TASK OBJECTIVE: The answer is one number. Say how many lines in the entries below include the word "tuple".

[Extracted data entries]
══════

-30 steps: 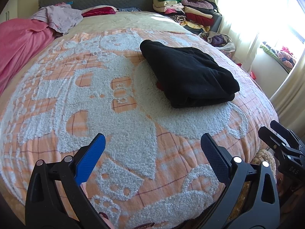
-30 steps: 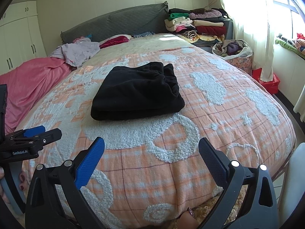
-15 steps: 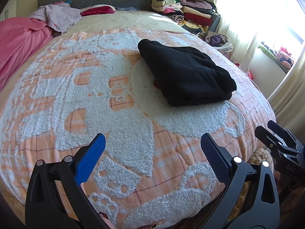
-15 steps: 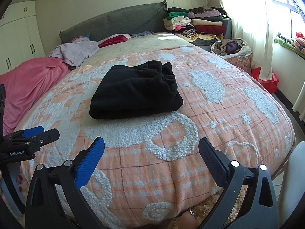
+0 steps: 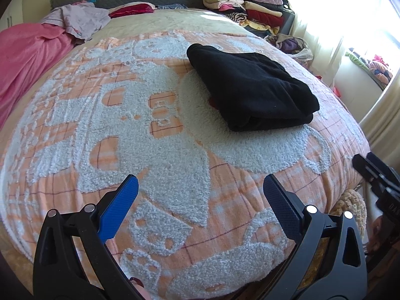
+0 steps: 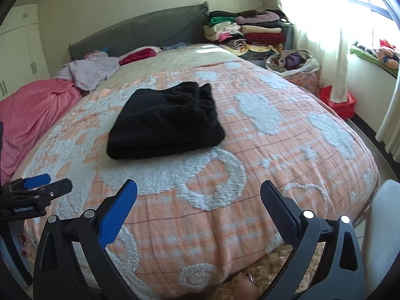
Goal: Fold small clothes
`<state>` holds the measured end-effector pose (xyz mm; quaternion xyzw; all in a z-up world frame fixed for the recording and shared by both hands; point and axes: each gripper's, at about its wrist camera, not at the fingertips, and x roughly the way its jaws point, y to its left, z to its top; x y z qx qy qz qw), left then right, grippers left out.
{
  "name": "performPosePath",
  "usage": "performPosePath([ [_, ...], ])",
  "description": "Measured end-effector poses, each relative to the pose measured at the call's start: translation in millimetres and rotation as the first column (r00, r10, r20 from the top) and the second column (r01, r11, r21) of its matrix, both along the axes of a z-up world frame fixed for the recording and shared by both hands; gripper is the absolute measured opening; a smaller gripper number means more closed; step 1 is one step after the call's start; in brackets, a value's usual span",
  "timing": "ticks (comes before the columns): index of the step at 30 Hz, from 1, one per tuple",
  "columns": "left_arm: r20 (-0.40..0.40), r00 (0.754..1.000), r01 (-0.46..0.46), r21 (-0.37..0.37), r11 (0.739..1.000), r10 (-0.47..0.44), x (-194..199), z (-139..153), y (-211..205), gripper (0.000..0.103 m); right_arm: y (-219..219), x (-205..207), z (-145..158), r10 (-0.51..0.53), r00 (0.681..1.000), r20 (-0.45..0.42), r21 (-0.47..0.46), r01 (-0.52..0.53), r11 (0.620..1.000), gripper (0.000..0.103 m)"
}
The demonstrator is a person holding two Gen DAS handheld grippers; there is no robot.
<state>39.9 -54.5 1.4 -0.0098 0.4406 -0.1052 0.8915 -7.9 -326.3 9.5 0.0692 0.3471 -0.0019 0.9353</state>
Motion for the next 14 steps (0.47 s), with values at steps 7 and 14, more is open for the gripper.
performPosePath([
  [7, -0.044, 0.988, -0.148, -0.05, 0.988, 0.146, 27.3, 11.2, 81.5, 0.094, -113.7, -29.9, -4.0, -0.343, 0.939, -0.01, 0.009, 0.343, 0.939, 0.098],
  [14, -0.015, 0.841, -0.533, 0.152, 0.833, 0.541, 88.5, 21.0, 268.9, 0.094, -327.3, -77.6, -54.6, -0.798, 0.593, -0.106, -0.124, 0.789, 0.602, 0.098],
])
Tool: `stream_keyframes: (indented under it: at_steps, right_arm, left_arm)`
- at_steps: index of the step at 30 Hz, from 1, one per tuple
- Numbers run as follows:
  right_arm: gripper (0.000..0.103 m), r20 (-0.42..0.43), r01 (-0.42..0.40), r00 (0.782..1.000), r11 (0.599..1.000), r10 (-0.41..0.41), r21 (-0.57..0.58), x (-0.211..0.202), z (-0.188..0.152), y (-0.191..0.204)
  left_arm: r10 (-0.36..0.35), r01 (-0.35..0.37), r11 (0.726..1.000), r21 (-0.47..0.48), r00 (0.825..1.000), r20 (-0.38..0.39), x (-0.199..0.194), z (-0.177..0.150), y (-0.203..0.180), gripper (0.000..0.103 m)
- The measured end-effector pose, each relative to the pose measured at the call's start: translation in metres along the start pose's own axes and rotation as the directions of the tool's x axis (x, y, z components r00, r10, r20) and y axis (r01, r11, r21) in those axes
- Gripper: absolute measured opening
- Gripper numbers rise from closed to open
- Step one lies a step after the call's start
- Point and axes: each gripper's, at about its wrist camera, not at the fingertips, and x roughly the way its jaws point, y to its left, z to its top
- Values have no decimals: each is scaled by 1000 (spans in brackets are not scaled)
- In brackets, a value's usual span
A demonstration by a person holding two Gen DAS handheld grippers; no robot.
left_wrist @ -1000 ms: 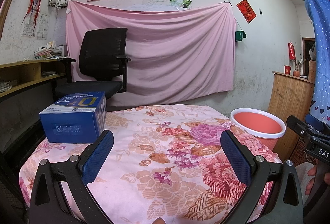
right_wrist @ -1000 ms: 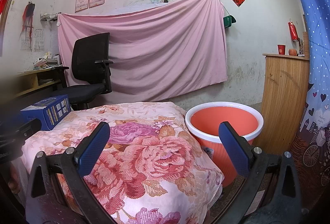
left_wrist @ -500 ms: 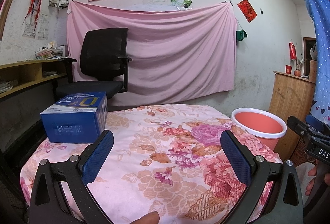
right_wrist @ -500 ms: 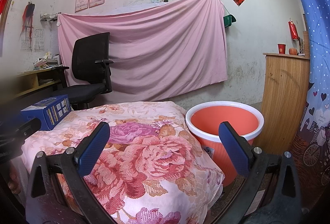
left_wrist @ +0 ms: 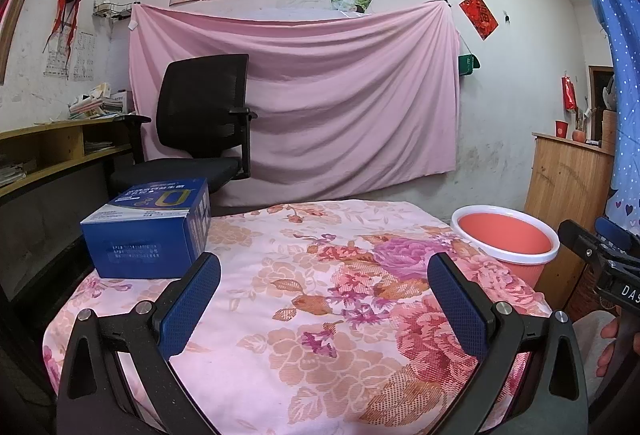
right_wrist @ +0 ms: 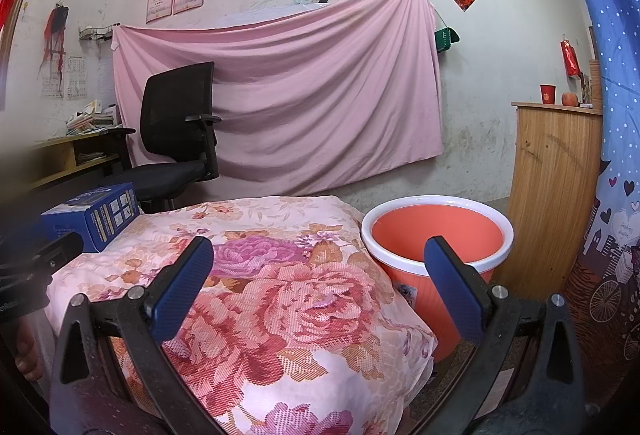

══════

SOLUTION TO THIS EXERCISE: 2